» **TASK**
Line by line, please look for the word "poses" in the following records, then copy each line you find it in.
☆ ☆ ☆ ☆ ☆ ☆ ☆
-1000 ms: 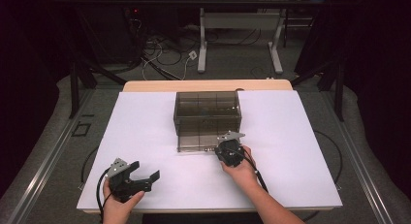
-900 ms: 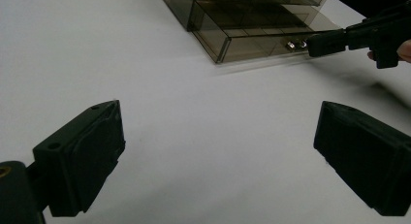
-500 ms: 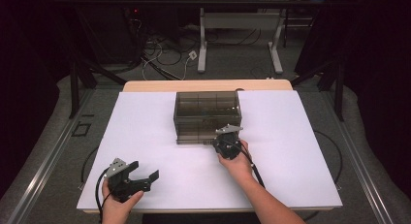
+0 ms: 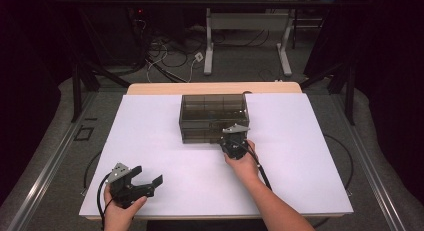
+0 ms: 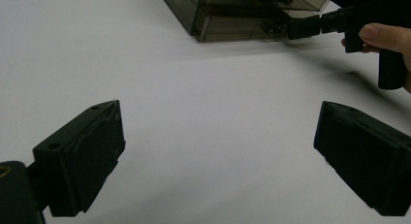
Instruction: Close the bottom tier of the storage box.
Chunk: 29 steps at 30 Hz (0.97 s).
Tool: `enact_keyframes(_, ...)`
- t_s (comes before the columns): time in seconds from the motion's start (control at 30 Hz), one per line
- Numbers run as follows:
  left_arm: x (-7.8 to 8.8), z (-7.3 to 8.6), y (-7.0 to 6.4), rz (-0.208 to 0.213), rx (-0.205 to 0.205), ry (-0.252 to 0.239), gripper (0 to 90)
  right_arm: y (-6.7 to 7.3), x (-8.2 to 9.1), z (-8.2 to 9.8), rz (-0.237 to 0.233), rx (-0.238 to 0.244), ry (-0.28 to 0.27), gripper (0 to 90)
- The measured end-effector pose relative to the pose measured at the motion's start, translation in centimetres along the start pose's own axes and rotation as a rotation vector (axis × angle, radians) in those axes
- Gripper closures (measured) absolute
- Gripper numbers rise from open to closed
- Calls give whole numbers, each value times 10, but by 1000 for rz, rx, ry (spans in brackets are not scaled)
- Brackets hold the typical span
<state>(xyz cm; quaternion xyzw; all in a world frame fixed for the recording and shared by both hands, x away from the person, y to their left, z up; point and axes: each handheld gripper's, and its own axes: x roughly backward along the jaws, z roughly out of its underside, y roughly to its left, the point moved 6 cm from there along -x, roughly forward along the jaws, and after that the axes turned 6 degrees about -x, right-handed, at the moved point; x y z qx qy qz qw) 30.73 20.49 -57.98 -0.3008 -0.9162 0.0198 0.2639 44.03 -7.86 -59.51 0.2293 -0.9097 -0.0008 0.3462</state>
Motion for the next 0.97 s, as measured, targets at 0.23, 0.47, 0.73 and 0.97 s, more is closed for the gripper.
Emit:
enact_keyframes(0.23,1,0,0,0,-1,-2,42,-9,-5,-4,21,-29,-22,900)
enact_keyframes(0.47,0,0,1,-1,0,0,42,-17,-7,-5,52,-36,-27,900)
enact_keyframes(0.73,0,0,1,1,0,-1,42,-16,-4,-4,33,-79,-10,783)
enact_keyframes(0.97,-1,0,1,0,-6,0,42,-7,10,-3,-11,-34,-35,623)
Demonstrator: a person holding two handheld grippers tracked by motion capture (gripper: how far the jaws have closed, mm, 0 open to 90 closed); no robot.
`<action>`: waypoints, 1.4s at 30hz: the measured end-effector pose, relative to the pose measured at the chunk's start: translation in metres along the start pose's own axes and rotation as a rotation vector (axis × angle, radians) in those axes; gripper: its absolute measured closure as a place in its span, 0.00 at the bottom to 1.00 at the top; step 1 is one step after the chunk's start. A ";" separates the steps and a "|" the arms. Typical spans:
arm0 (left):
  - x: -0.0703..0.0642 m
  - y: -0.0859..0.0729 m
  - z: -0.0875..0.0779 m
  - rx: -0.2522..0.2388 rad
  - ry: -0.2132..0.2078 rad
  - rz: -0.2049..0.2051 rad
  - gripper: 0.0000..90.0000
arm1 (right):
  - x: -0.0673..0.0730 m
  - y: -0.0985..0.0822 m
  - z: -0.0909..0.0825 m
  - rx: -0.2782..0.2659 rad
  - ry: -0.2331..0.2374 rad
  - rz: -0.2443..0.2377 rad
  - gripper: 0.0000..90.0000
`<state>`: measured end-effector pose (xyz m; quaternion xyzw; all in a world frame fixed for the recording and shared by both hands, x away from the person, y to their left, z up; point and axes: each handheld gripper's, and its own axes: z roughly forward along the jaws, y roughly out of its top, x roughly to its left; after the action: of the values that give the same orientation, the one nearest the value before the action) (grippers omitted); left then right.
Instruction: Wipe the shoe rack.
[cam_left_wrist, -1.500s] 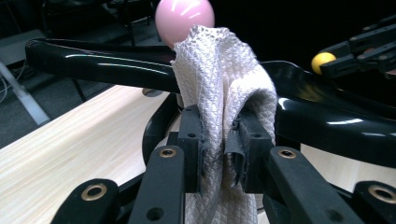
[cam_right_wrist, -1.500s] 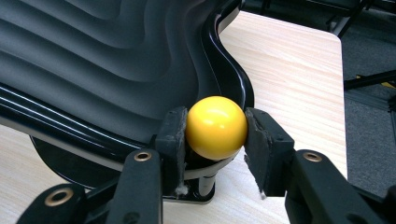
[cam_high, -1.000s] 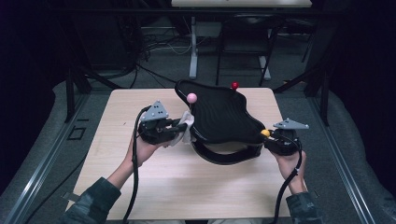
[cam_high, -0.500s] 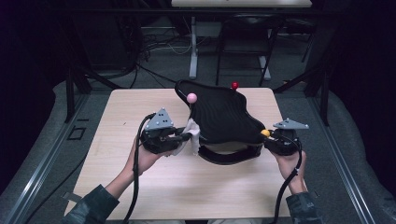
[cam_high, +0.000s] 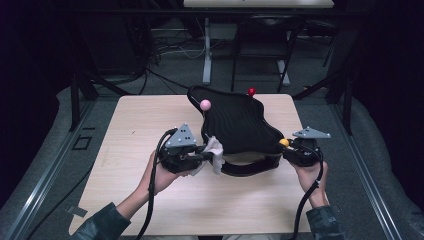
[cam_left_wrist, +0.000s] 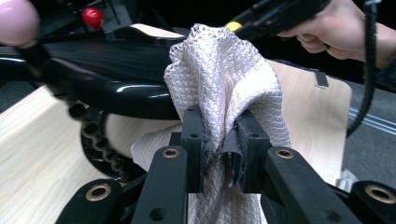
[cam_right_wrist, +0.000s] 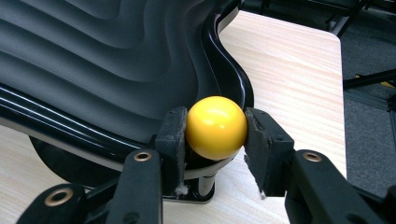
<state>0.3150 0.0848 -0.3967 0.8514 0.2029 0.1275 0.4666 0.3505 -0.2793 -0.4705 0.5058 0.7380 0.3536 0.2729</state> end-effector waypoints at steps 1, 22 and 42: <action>-0.001 0.000 0.001 -0.003 0.000 0.002 0.85 | 0.000 0.000 0.000 -0.001 -0.001 0.002 0.66; 0.040 -0.003 -0.009 -0.019 0.131 -0.061 0.85 | 0.000 0.000 0.000 0.000 0.002 -0.005 0.66; 0.086 0.002 0.023 0.003 0.193 -0.140 0.85 | 0.000 0.000 0.000 -0.004 0.004 -0.003 0.66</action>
<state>0.4008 0.1070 -0.4048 0.8197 0.3060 0.1754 0.4512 0.3508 -0.2789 -0.4708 0.5034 0.7387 0.3554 0.2730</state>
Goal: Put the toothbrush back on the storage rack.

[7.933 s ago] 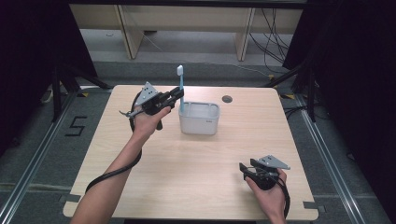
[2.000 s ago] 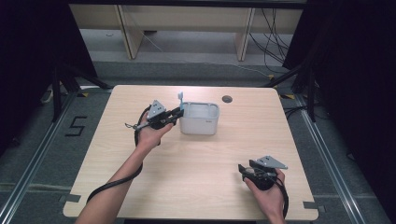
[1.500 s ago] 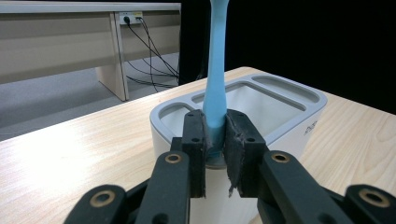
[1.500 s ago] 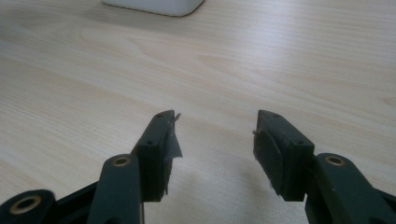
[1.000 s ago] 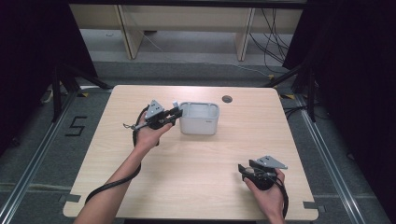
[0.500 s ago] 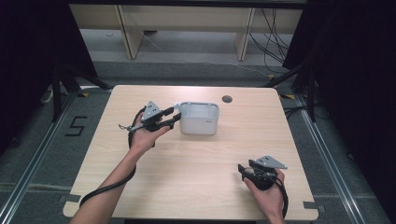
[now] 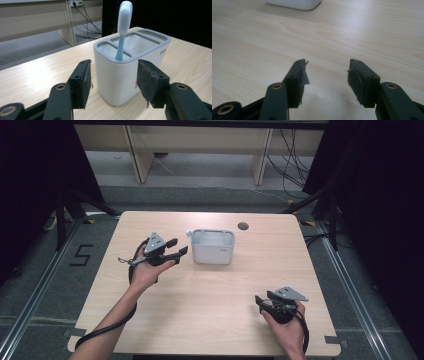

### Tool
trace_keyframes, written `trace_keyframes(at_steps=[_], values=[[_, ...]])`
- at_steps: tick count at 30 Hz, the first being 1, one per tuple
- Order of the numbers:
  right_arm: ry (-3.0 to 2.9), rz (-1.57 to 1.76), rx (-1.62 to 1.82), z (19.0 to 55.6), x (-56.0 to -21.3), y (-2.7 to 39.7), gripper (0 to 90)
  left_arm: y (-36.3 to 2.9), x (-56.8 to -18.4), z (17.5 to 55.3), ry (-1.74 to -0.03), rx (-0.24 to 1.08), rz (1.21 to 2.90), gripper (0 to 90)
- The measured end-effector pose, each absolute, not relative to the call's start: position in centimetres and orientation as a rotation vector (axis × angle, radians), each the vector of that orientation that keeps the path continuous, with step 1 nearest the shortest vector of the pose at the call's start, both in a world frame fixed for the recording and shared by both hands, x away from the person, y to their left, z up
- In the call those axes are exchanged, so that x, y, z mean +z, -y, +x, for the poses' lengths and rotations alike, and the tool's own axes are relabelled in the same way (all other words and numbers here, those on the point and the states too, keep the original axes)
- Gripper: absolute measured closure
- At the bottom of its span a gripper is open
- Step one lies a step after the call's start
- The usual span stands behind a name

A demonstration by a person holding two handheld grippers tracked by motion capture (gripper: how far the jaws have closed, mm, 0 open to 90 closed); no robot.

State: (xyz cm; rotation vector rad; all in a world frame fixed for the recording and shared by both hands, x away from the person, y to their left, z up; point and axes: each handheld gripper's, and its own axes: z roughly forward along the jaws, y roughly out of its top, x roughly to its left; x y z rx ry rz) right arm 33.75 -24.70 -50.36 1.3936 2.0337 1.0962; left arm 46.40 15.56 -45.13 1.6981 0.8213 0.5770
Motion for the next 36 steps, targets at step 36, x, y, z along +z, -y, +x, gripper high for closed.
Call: trace_keyframes(at_steps=[36], values=[[-2.036,1.406,1.144,33.9,-50.7,24.1,48.8,-22.5,-50.7,36.6,-0.918,0.695,1.643,42.9]])
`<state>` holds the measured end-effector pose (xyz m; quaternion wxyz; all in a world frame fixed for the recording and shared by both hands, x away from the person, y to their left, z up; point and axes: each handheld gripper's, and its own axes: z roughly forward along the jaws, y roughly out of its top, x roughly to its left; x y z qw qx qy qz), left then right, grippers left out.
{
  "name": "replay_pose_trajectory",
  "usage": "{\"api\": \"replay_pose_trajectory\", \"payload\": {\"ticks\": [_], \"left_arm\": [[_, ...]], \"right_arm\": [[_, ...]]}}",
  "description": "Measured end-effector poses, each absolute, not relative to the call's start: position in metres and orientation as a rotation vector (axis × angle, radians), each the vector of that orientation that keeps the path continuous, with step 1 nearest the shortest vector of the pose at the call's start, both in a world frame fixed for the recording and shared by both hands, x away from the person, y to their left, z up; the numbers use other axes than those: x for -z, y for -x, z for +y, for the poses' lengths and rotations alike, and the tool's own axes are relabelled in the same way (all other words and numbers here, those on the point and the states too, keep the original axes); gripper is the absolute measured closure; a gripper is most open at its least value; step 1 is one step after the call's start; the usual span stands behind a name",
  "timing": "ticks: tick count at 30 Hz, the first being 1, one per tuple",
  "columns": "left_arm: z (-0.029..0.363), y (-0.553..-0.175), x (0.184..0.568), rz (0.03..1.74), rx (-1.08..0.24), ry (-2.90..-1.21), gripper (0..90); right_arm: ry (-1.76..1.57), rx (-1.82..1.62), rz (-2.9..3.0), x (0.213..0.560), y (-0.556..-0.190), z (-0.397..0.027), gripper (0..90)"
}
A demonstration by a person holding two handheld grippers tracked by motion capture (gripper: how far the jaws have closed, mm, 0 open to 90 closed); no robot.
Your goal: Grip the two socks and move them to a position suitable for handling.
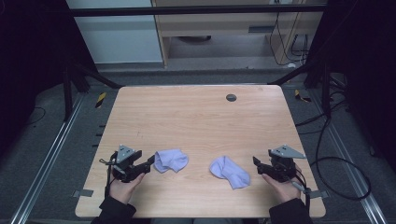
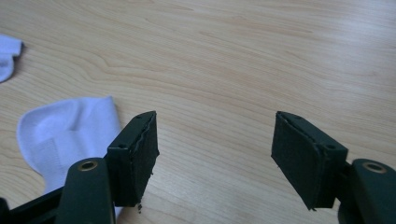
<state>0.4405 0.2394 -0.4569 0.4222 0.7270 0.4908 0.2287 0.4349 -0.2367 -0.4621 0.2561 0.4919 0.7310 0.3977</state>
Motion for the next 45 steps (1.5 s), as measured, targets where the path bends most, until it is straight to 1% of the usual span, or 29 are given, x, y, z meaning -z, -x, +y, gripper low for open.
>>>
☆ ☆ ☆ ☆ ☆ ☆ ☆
» **RESULT OF THIS TASK**
- In the call those axes are exchanged, so that x, y, z mean +z, -y, +x, for the poses' lengths and rotations alike, and the tool's own axes are relabelled in the same way (all other words and numbers here, those on the point and the states too, keep the original axes)
  "description": "Measured end-effector poses, each absolute, not relative to the call's start: position in metres and orientation as a rotation vector (axis × angle, radians), each the vector of that orientation that keeps the path continuous, with step 1 nearest the shortest vector of the pose at the call's start, both in a world frame fixed for the recording and shared by both hands, x away from the person, y to their left, z up; the numbers use other axes than those: x for -z, y for -x, z for +y, for the poses' lengths and rotations alike, and the tool's own axes are relabelled in the same way (all other words and numbers here, those on the point and the states too, keep the original axes); gripper is the absolute measured closure; a gripper is most open at its least value; step 1 is one step after the call's start; the usual span stands behind a name",

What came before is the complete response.